Content starts
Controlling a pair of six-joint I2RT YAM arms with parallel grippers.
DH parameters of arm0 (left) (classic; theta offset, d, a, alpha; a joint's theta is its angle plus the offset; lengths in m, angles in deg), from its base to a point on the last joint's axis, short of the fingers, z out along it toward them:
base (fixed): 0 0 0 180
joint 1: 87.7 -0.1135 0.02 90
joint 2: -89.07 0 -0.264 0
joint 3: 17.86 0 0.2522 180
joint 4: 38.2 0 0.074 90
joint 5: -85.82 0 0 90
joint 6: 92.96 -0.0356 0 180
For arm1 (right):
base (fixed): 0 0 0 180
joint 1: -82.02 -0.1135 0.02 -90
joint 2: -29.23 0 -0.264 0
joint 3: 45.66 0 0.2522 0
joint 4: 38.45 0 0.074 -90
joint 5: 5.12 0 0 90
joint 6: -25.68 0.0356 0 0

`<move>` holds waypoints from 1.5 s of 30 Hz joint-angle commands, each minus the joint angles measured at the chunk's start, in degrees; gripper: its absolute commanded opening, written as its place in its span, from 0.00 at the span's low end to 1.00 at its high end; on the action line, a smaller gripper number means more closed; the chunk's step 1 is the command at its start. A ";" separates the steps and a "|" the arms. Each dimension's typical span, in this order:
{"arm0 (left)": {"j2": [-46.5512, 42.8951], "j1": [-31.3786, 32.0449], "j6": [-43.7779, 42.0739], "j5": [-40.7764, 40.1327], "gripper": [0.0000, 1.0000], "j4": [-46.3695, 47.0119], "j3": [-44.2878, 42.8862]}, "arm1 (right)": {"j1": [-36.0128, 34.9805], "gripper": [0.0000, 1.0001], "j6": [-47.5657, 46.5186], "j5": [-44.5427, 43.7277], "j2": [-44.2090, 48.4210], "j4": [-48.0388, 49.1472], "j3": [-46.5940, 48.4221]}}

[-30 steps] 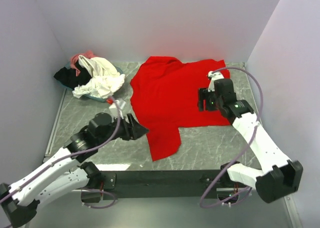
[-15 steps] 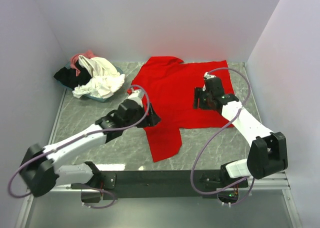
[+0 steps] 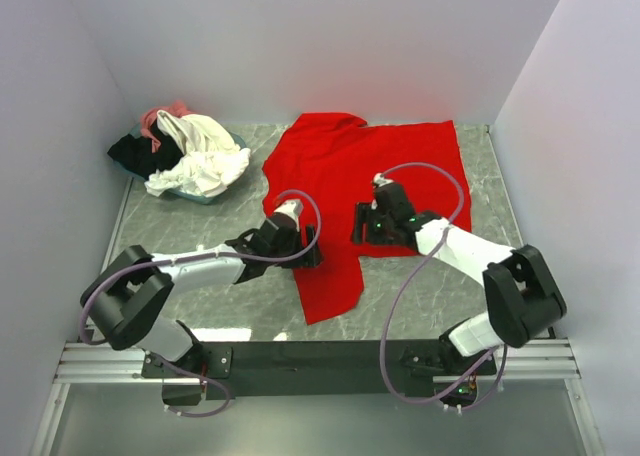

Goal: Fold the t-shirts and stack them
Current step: Flatten the tshirt out

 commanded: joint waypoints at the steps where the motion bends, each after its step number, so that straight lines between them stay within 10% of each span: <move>1: 1.68 0.29 0.21 0.84 0.78 5.22 1.90 | -3.92 0.71 3.17 -2.01 -3.64 5.56 0.06; 13: 3.27 0.20 2.32 -2.05 0.79 4.78 9.37 | -11.75 0.71 4.93 -7.99 -13.14 5.56 0.86; 26: -17.28 1.34 5.04 -11.28 0.79 -7.52 14.48 | -19.05 0.71 8.45 -10.27 -14.82 3.28 0.77; 45: -22.23 11.89 15.33 -14.62 0.80 -12.44 15.80 | -20.55 0.72 9.76 -14.23 4.50 -3.05 -0.02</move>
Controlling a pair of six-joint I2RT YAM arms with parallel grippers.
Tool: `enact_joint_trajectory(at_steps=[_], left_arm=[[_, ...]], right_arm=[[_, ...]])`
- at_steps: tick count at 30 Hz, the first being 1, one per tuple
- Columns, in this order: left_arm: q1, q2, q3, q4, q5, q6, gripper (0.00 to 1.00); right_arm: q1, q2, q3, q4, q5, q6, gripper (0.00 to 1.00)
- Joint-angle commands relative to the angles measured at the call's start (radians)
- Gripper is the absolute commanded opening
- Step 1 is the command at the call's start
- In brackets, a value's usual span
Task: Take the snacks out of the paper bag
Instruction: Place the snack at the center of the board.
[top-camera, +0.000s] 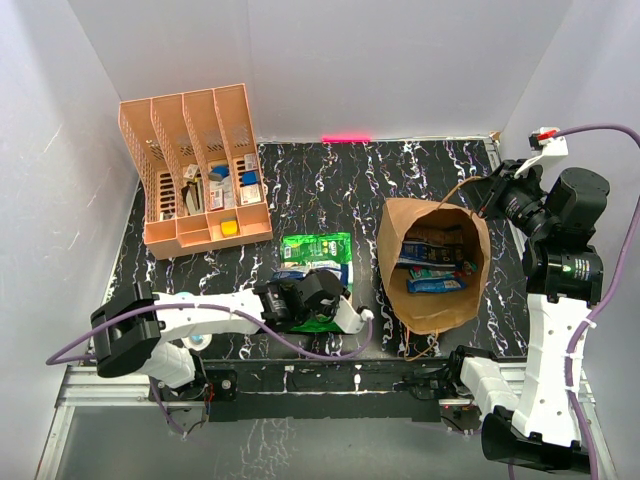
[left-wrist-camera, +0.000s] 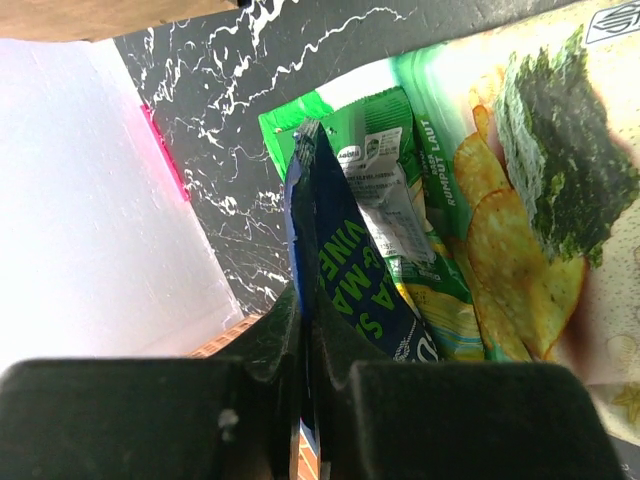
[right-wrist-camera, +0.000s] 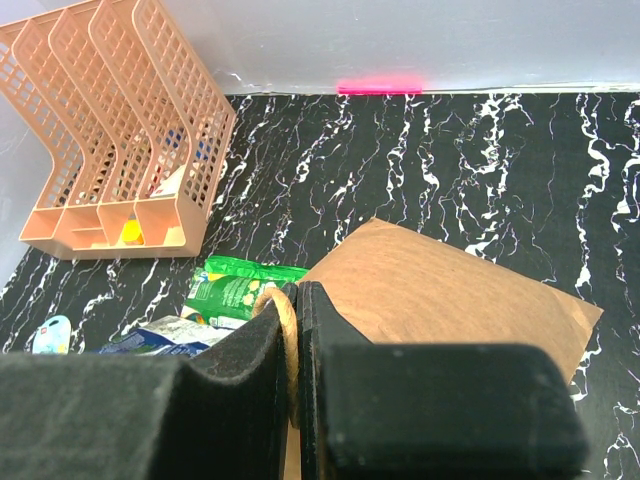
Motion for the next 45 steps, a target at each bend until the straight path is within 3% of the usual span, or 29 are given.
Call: enact_joint_trajectory(at_steps=[1, 10, 21, 33, 36, 43, 45], left_arm=[[-0.024, -0.026, -0.023, 0.043, 0.025, 0.015, 0.00], [-0.077, 0.014, -0.029, 0.035, 0.039, -0.033, 0.00], [-0.087, 0.027, 0.013, -0.094, 0.141, -0.223, 0.00], [-0.108, 0.045, -0.019, -0.060, 0.162, -0.262, 0.03], [-0.109, 0.043, -0.021, -0.068, 0.170, -0.280, 0.12], [-0.106, -0.062, 0.140, -0.295, 0.238, -0.472, 0.62], [-0.107, -0.122, 0.169, -0.319, 0.246, -0.516, 0.67]], right_arm=[[0.003, -0.014, 0.006, 0.070, 0.009, -0.007, 0.08], [0.003, -0.015, 0.006, 0.068, 0.010, -0.008, 0.08], [0.003, -0.015, -0.003, 0.073, 0.007, -0.008, 0.08], [0.003, -0.014, 0.005, 0.070, 0.008, -0.008, 0.08], [0.003, -0.013, 0.007, 0.071, 0.007, -0.008, 0.08], [0.005, -0.005, 0.022, 0.067, 0.005, -0.011, 0.08], [0.005, -0.005, 0.017, 0.071, 0.006, -0.010, 0.08]])
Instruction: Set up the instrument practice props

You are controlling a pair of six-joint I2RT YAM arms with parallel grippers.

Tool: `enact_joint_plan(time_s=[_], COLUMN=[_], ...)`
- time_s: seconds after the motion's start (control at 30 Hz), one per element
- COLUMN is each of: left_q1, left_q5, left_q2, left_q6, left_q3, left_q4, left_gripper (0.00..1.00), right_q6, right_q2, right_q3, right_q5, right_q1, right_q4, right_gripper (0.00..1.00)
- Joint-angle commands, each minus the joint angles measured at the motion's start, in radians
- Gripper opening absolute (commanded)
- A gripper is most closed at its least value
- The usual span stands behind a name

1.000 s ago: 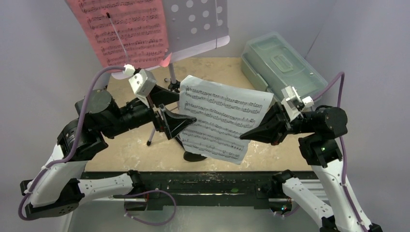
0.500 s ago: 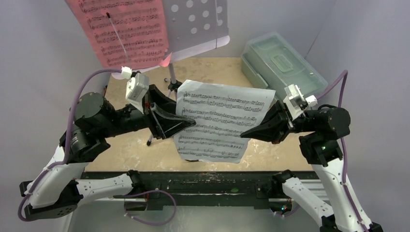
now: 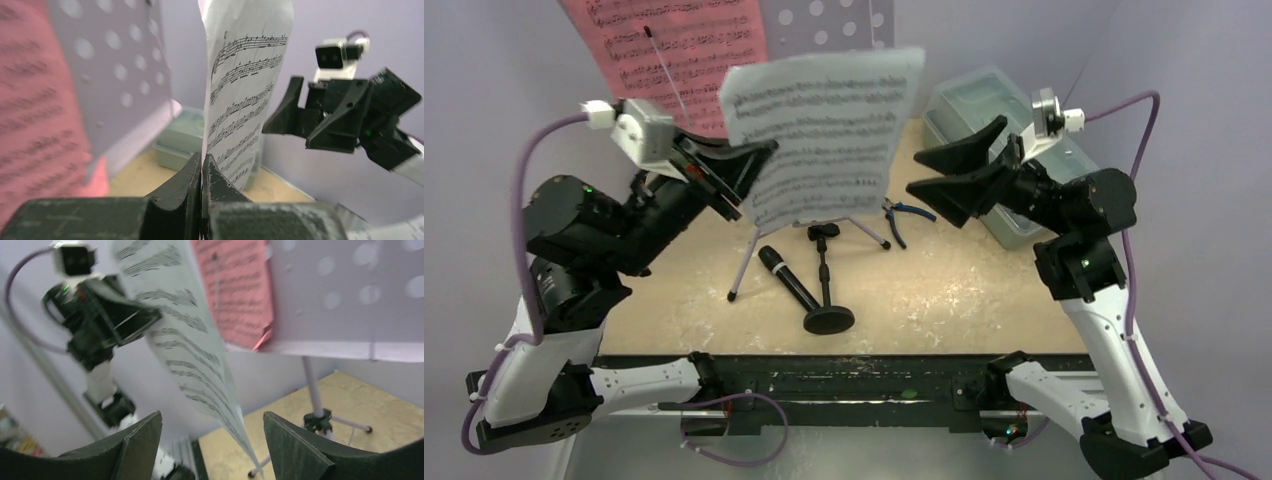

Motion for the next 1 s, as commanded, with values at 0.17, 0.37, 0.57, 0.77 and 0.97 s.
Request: enact_joint_plan(time_s=[0.17, 0.37, 0.57, 0.77, 0.97], left_q1=[0.002, 0.001, 0.002, 0.001, 0.002], left_q5=[-0.426, -0.461, -0.427, -0.415, -0.458], left_q2=[0.119, 0.201, 0.266, 0.309, 0.325], left_q6=[0.260, 0.336, 0.346, 0.371, 0.439], left_q3=[0.253, 0.301, 0.344, 0.379, 0.355], left_q4=[0.209, 0.306, 0.350, 0.348, 0.397], left_gripper=[0.00, 0.00, 0.00, 0.00, 0.00], right_q6=[0.134, 0.164, 0.182, 0.196, 0.191], right_q2=[0.224, 0.387, 0.508, 0.620, 0.669], right_q3=[0.314, 0.490, 0.640, 0.761, 0.789], right_q5=[0.381, 0.394, 0.416, 0.395, 0.387], right_q1=[-0.002, -0.001, -0.001, -0.002, -0.001], right_q4=[-0.005, 0.026, 0.040, 0.010, 0.021], right_gripper=[0.78, 0.69, 0.58, 0.48, 0.36])
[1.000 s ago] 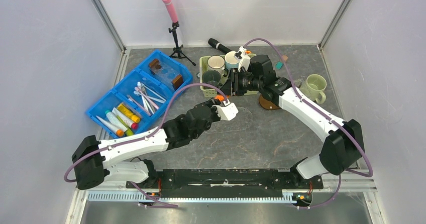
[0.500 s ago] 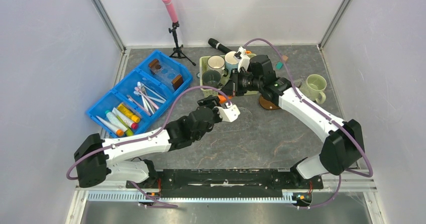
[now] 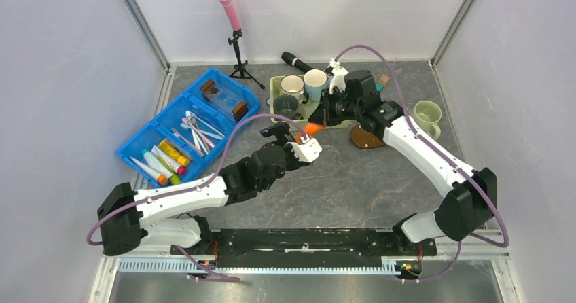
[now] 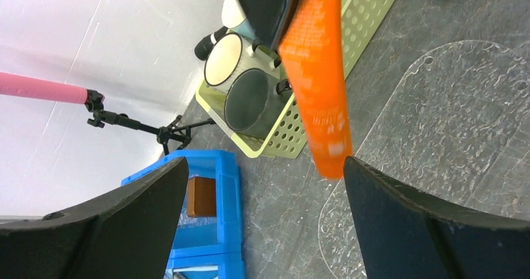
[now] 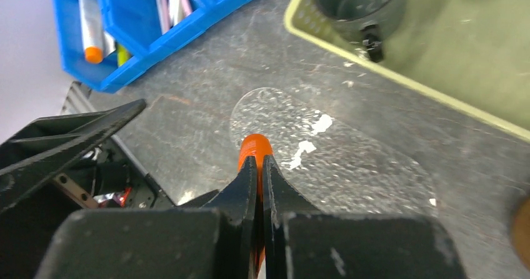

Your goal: Prepare toiletry sets of a toothbrush and toothpaste on the tray

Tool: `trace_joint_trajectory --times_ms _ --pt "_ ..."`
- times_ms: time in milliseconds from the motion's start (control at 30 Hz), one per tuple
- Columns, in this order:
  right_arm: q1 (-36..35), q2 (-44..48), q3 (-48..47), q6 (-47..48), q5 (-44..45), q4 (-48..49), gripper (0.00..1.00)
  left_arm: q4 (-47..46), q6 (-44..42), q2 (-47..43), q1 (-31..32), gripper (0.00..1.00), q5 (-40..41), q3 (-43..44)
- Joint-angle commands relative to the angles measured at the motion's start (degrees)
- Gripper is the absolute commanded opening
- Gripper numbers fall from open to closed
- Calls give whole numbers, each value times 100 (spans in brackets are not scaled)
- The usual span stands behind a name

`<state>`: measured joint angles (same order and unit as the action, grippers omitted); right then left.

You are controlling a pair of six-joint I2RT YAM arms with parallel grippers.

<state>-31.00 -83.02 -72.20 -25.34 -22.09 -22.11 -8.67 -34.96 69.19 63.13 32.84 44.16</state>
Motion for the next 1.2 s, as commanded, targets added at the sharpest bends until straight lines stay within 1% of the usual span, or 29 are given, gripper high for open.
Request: trace_joint_trajectory --times_ms 0,267,433,767,1033,1167 --pt "295 451 -417 525 604 -353 0 39 616 -421 28 100 -23 187" --pt "1001 838 -469 1015 1250 -844 0 515 1153 -945 -45 100 -85 285" --pt "1349 1021 -573 1275 1638 -1061 0 733 1516 -1192 -324 100 -191 295" --pt "1677 1388 -707 1725 2778 -1285 0 1041 2351 -1726 -1427 100 -477 251" --pt "1839 1514 -631 1823 3418 -1358 0 1320 2935 -2100 -2395 100 -455 255" --pt "1904 1569 -554 1827 3787 -1358 0 1422 3235 -2265 -2769 100 -421 242"
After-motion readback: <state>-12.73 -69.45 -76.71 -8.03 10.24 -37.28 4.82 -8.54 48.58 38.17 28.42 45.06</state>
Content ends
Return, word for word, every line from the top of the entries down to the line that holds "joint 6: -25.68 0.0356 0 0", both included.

Controlling a pair of six-joint I2RT YAM arms with parallel grippers.
DH parameters of arm0 (left) (classic; theta offset, d, a, alpha; a joint's theta is its angle plus the offset; lengths in m, angles in deg), from its base to a point on the last joint's axis, short of the fingers, z out along it toward them:
base (fixed): 0 0 0 180
joint 1: 87.7 -0.1135 0.02 90
joint 2: -89.07 0 -0.264 0
joint 3: 17.86 0 0.2522 180
joint 4: 38.2 0 0.074 90
joint 5: -85.82 0 0 90
joint 6: 92.96 -0.0356 0 180
For arm1 (right):
base (fixed): 0 0 0 180
joint 1: -82.02 -0.1135 0.02 -90
joint 2: -29.23 0 -0.264 0
joint 3: 45.66 0 0.2522 0
joint 4: 38.45 0 0.074 -90
joint 5: 5.12 0 0 90
joint 6: -25.68 0.0356 0 0

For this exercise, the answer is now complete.